→ Activity: Copy the data that appears below exactly. Drop the pictures.

==== Source material ====

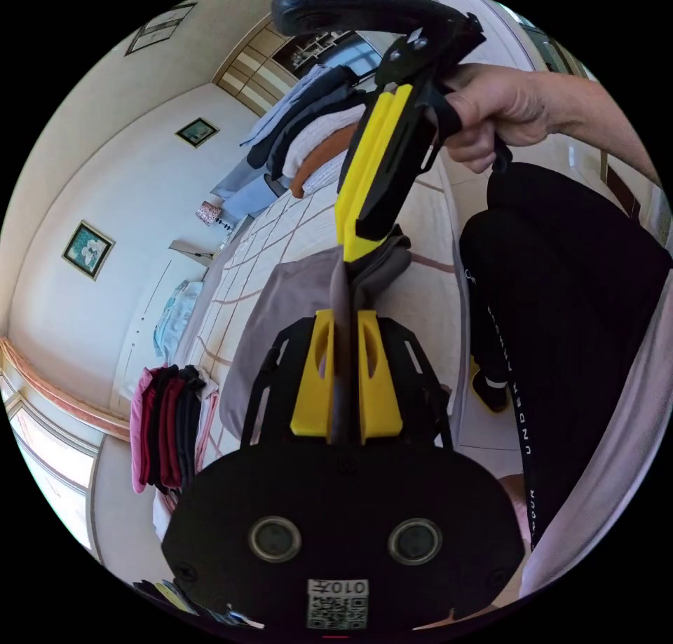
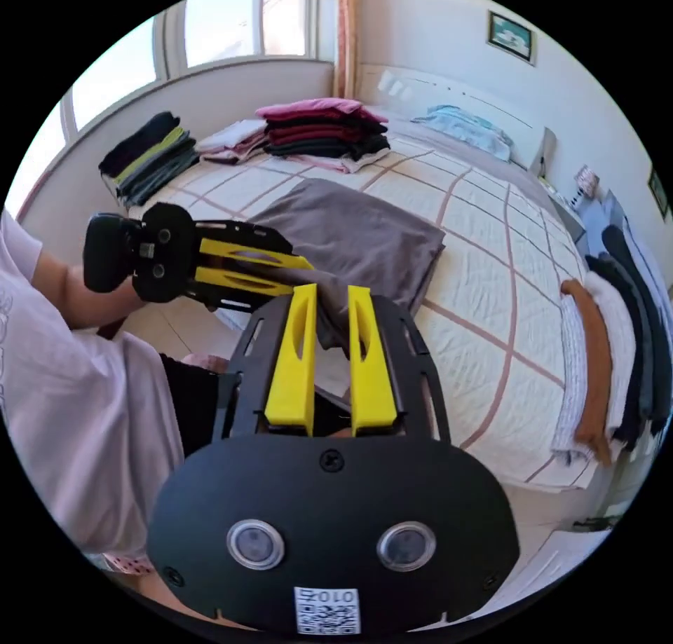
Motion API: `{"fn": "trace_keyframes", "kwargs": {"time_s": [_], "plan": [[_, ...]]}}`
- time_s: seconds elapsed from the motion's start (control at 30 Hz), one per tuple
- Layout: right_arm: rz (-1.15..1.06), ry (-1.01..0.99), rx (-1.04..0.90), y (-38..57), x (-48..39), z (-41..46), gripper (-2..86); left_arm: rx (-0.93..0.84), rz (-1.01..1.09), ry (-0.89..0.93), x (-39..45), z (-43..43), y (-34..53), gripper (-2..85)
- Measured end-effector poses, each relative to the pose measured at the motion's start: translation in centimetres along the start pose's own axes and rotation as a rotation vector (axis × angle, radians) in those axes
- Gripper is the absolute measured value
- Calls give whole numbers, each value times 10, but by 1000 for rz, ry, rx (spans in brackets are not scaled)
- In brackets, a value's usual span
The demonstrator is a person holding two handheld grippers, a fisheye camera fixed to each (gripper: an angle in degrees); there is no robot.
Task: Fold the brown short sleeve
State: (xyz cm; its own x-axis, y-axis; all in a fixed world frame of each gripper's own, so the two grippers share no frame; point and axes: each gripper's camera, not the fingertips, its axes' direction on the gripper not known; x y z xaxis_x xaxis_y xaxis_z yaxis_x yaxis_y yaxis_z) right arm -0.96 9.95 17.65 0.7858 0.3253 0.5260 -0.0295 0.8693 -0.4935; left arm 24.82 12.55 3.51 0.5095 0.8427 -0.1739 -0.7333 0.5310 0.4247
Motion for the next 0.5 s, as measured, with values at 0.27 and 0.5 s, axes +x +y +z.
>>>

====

→ Solution for this task:
Motion API: `{"fn": "trace_keyframes", "kwargs": {"time_s": [_], "plan": [[_, ...]]}}`
- time_s: seconds elapsed from the motion's start (control at 30 Hz), one per tuple
- Layout: right_arm: rz (-1.15..1.06), ry (-1.01..0.99), rx (-1.04..0.90), y (-38..57), x (-48..39), z (-41..46), gripper (-2..86); left_arm: rx (-0.93..0.84), rz (-1.01..1.09), ry (-0.89..0.93), x (-39..45), z (-43..43), y (-34..53), gripper (-2..85)
- Measured end-effector poses, each relative to the pose measured at the motion's start: translation in centimetres along the start pose's own axes and rotation as a rotation vector (axis × angle, radians) in those axes
- Gripper is the absolute measured value
- Calls give whole numbers, each value times 10, but by 1000 for rz, ry, rx (spans in brackets are not scaled)
- In brackets, a value's usual span
The demonstrator is a person holding two handheld grippers, a fisheye camera fixed to each (gripper: an angle in degrees); there is no robot.
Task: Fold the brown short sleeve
State: (xyz cm; its own x-axis, y-axis; all in a fixed world frame of each gripper's own, so the two grippers share no frame; point and axes: each gripper's camera, not the fingertips, its axes' direction on the gripper not known; x y z xaxis_x xaxis_y xaxis_z yaxis_x yaxis_y yaxis_z) right arm -0.96 9.95 17.65 0.7858 0.3253 0.5260 -0.0295 0.8693 -0.4935; left arm 24.82 12.55 3.51 0.5095 0.8427 -0.1739 -0.7333 0.5310 0.4247
Motion for the next 0.5 s, as measured, with values at 0.27 and 0.5 s, axes +x +y +z.
>>>

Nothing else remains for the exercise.